Sementara Tedy menjelaskan, bahwa dirinya mengumpulkan uang sebesar Rp 900 juta, dan 200 juta diserahkan ke Sekda Cipto Wiyono dan yang Rp 700 diserahkan ke Arif Wicaksono dengan membagi dua bagian atas permintaan Arif. Satu gian berisi 100 juta Khusus bagiannya Arif dan yang satu berisi 600 juta rupiah.

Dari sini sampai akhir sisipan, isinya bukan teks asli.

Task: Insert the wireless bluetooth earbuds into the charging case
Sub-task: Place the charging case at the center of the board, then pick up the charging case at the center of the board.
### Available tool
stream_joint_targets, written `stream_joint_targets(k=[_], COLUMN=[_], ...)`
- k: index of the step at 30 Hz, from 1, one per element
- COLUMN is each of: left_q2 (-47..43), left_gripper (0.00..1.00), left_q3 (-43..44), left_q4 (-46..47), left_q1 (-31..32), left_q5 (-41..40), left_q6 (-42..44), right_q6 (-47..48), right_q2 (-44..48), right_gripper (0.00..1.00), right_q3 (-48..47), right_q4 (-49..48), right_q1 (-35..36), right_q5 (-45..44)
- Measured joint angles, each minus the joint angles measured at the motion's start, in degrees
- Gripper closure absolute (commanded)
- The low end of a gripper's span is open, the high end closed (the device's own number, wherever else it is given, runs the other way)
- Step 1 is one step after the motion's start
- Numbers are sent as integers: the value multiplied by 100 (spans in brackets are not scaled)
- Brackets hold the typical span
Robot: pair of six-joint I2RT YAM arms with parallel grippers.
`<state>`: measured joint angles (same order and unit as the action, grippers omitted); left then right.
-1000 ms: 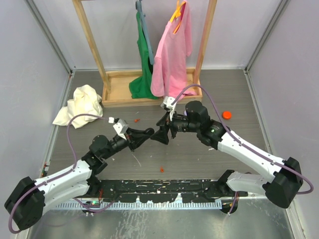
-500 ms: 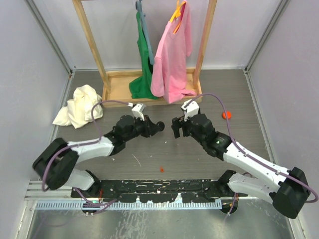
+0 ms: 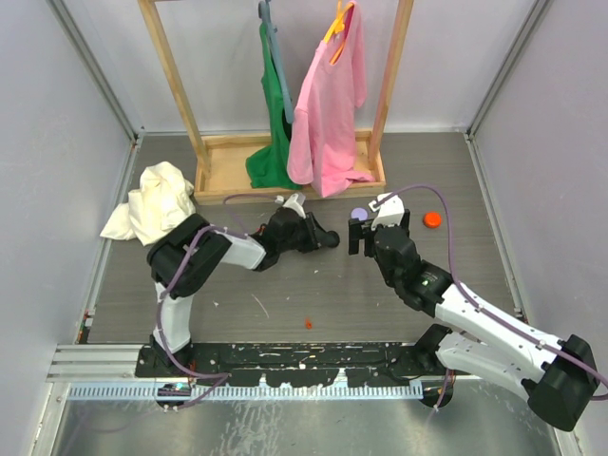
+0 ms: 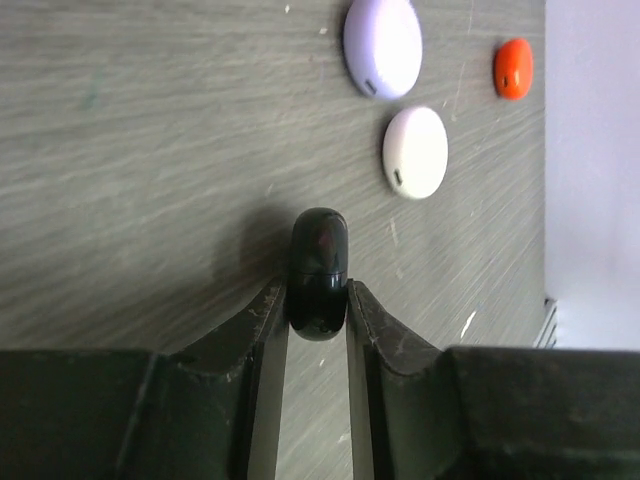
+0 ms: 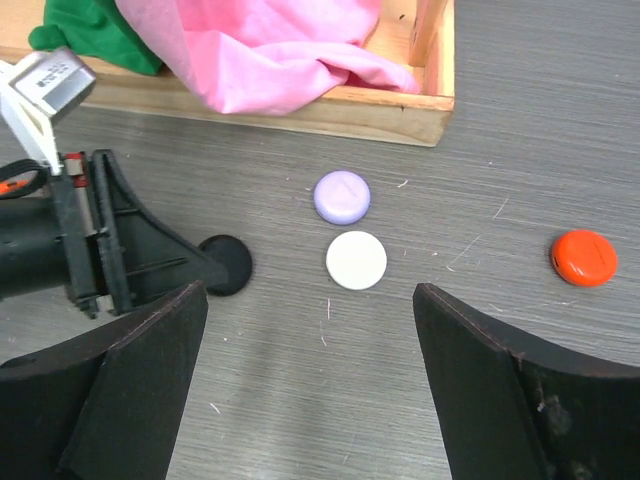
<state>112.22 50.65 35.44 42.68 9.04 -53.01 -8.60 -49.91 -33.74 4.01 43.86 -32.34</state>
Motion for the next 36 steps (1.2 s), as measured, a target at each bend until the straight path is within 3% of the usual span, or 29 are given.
stream_joint_targets(k=[3, 7, 11, 16, 26, 30, 36], left_q2=[378, 643, 601, 201, -1152, -2061, -3836], left_gripper=[58, 51, 34, 14, 7, 1, 2], left_q3=[474, 879, 903, 621, -293, -577, -953], left_q4=[-2, -68, -146, -315, -1436, -2190, -3189], left_q1=[83, 216, 286, 343, 334, 326, 258], left_q5=[-98, -286, -520, -833, -1460, -1751, -2424], left_q6=[-192, -313, -306, -155, 603, 1040, 1823], right_q6=[2, 4, 9, 13, -129, -264, -422], right_q2=[-37, -101, -170, -481, -1080, -1353, -2020], right_gripper=[9, 6, 0, 0, 0, 0, 0], right_q3=[2, 0, 0, -57, -476, -579, -798], right_q4=[-42, -57, -74, -48, 177, 216, 251], right_q1=[0, -9, -17, -85, -833, -1241, -2107], right_q5=[-96, -243, -271, -247, -50, 74, 299])
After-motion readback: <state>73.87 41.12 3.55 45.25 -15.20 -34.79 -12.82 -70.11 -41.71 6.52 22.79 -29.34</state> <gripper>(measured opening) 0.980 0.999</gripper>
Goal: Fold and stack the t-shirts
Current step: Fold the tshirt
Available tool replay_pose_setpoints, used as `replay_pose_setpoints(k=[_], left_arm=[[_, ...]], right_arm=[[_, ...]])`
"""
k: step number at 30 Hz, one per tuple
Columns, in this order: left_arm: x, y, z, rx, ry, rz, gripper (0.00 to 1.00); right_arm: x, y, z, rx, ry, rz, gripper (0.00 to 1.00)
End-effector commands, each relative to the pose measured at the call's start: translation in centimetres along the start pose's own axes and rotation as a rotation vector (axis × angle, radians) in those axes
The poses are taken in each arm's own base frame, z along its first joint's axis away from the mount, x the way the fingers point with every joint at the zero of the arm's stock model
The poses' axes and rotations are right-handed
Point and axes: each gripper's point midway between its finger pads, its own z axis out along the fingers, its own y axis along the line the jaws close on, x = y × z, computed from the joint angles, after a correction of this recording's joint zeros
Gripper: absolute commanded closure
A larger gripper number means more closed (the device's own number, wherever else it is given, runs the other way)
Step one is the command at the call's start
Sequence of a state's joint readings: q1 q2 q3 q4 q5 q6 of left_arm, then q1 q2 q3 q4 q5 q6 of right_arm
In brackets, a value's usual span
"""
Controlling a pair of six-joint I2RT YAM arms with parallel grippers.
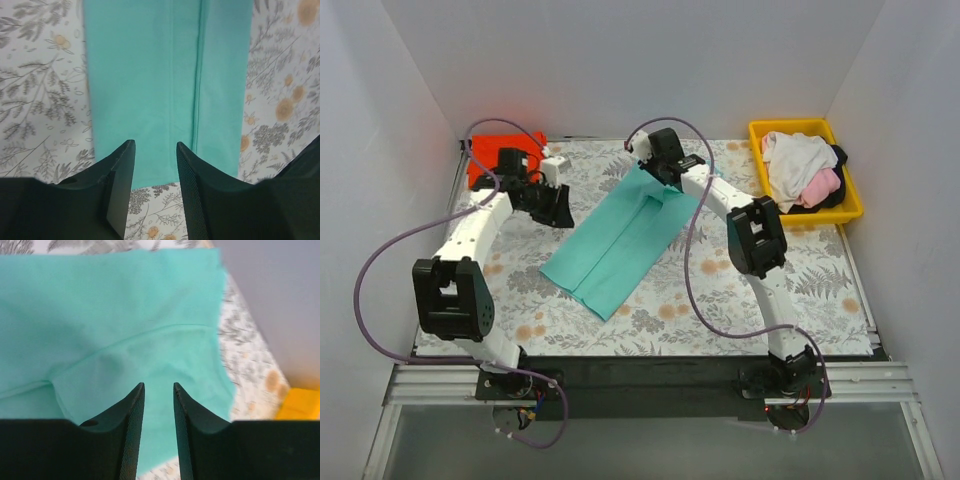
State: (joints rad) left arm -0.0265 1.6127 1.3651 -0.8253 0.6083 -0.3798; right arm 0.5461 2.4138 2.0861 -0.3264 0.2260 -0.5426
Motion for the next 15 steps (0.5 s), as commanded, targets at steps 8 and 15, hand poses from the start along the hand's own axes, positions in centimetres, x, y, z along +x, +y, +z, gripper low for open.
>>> replay_pose_setpoints(k=[8,15], left_arm=[[4.2,-0.3,8.4,-0.165,0.276,0.294,0.69],[7.2,1.2,11.4,-0.291,0.454,0.441,0.71]], right_arm=[[-2.4,-11.7,-13.7,0.197,-0.175,0.152,0.58],[2.9,-7.9,-16.1,-0.025,-0.036,0.281,0.59]])
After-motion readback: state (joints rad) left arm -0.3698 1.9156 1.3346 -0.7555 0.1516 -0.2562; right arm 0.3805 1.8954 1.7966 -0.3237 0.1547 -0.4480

Anehnya, 10 anggota DPRD Malang yang sudah dihadirkan JPU KPK dalam dua kali persidangan sebagai saksi tidak mengakui, kalau suda menerima uang Pokir dan uang Sampah dari Arif Wicaksono yang jumlahnya Rp 17,5 juta per orang. Selain 10 anggota Dewan, JPU KPK juga menghadirkan Sekda Cipto Wiyono dan Wali Kota Moch. Anton.

Ke- 10 anggota DPRD Malang itu ialah Mohan Katelu., SH (Ketua Fraksi PAN DPRD Malang), Saiful Rusdi., M.Pd (Anggota DPRD Malang Fraksi PAN), Tri Yudiani (anggota DPRD Malang Fraksi PDIP), Slamet., SE (Ketua Fraksi Gerindra DPRD Malang) dan Priyatmoko Oetomo (anggota DPRD Malang Fraksi PDIP) bersama Cipto Wiyono, pada sidang Jumat, 23 Pebruari 2018.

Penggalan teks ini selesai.